3.2. Joint function deterioration
We observed that 2.4 mg MIA-injected animals spent significantly less time on the treadmill starting at 4-week postinjection compared to controls (Fig. 2).
3.3. Histopathological changes
The time-course of histopathological changes was assessed using a Safranin (cartilage) and Fast Green (contrast) staining (Fig. 3A–E) and hematoxylin and eosin staining (Fig. 3F–J). Joints from the control group maintained an intact articular surface, with perfect cartilage integrity, as shown by the intense red Safranin staining (Fig. 3A). Monoiodoacetate-injected animals displayed progressive loss of cartilage matrix staining, as well as considerable cartilage thinning (Fig. 3B–D). Complete loss of the articular cartilage was observed by week 10, leaving the subchondral bone exposed (Fig. 3E). These observations were confirmed by quantifying healthy cartilage thickness over time. A decrease in intact cartilage thickness is observed between SHAM and the 1 week post-MIA time point. There was no statistical difference in cartilage thickness between weeks 1 and 2. However, at week 5, we observed a significant decrease in intact cartilage thickness, followed by total delamination at week 10 (Fig. 3K). The observations with hematoxylin and eosin staining (Fig. 3F–J) confirmed the timeline of cartilage cell death. Damage to the bone in the subarticular cartilage location (subchondral bone), such as disrupted surface integrity, was prominent at week 10, when possible signs of remodelling were seen (Fig. 3E, J).

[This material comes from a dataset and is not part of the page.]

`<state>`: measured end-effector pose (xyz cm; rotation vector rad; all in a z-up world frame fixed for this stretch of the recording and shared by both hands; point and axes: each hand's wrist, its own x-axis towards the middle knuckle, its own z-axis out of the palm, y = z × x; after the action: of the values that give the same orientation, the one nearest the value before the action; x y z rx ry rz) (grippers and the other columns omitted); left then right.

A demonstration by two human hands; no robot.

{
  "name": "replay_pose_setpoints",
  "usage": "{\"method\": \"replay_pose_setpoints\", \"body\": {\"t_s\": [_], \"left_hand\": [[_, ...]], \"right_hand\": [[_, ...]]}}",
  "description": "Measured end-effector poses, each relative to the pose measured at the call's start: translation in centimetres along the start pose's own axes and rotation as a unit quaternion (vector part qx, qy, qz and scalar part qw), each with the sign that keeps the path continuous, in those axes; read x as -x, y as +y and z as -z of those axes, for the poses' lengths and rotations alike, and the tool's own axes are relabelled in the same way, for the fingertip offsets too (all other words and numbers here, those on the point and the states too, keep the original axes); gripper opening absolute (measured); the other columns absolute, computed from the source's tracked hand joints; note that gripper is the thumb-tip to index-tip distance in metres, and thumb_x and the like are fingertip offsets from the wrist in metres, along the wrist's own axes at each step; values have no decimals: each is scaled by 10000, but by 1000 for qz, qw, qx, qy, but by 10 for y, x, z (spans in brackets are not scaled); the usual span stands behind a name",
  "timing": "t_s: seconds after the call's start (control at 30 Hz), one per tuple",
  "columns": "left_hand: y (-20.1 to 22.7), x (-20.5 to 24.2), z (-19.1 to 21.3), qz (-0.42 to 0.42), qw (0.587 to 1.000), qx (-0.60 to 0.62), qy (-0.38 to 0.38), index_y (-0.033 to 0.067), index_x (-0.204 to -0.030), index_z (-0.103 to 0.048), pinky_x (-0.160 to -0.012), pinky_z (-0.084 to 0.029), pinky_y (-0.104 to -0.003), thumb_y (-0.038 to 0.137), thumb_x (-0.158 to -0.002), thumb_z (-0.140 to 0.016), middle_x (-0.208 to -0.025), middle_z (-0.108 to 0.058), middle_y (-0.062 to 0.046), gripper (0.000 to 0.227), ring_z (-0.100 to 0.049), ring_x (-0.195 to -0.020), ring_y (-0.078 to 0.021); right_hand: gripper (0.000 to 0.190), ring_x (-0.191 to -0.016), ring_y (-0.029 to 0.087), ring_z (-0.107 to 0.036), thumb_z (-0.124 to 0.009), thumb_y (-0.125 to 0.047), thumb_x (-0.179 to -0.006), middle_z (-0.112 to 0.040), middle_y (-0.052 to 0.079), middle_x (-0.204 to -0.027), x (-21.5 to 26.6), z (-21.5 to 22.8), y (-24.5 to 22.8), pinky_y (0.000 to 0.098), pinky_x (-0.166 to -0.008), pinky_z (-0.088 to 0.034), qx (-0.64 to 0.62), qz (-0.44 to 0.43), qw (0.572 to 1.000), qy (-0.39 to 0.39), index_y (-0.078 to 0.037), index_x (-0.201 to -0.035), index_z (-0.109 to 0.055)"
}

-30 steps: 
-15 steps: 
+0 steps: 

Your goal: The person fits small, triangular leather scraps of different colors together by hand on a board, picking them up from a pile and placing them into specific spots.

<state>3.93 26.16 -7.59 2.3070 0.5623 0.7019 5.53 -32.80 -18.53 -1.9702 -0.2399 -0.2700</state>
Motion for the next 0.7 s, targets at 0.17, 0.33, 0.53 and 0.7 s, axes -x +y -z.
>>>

3.4. Radiological and bone mineral density changes
We performed microtomography (μCT) x-ray scans with 3D visualization throughout the entire ankle joint at 5- and 10-week postinjection (Fig. 4A–J). Significant signs of bone erosion and fibrillation (arrows) were observed on the talus (yellow) of MIA animals at 5- and 10-week postinjection (Fig. 4C, D, G, H). Signs of bony outgrowths, indicating osteophyte formation, on the calcaneus bone adjacent to the ankle joint (red circle on Fig. 4H) were visible in the MIA group at 10-week postinjection. Conventional x-ray images (Fig. 4I, J) revealed joint space narrowing in MIA-injected animals as compared to sham animals at 5 (Fig. 4I) and 10 weeks (Fig. 4J).
Bone mineral density scans were obtained (Fig. 4K, L). A small but significant reduction in BMD of the whole ankle joint was detected at 10-week postinjection in MIA compared to control animals (Fig. 4L).
3.5. Changes in sensory and sympathetic innervation of joints
Peptidergic nociceptive fibre as well in sympathetic fibre innervation was assessed in the tibial subchondral bone of the tibiotalar junction (and in synovial membrane connecting the tibia and talus (Fig. 5A–H). We used 3,3’-diaminobenzidine-based immunohistochemistry with antibodies against the peptidergic nociceptive fiber marker CGRP (Fig. 5A–D) and sympathetic fiber marker VMAT-2 (Fig. 5E–H). Figure 5A–F shows representative images of innervation patterns at 10-week post-MIA or sham injection. We observed that in the OA-associated subchondral bone, VMAT-2 and CGRP nerve fibers sprouted outside the haversian canals (arrows; Fig. 5B, F). Our quantification revealed major innervation increases in the subchondral bone and synovial membrane by both sensory and sympathetic fibers at 5 weeks and 10 weeks (Fig. 5G–J). The increase of innervation was particularly marked for the CGRP-immunopositive fibres in the subchondral bone at 5- and 10-week post-MIA (Fig. 5I). No innervation changes were found at 1- and 2-week post-MIA injection.
To further investigate the contribution of the sympathetic nervous system to pain-related behavior, we administered guanethidine (known to produce a long-term sympathetic blockade34,45), at 5-week post-MIA, a time point where we observed consistent and irreversible pain behavior (Fig. 6A–D). We observed a significant alleviation of both mechanical hypersensitivity and cold allodynia after guanethidine administration (Fig. 6A, C).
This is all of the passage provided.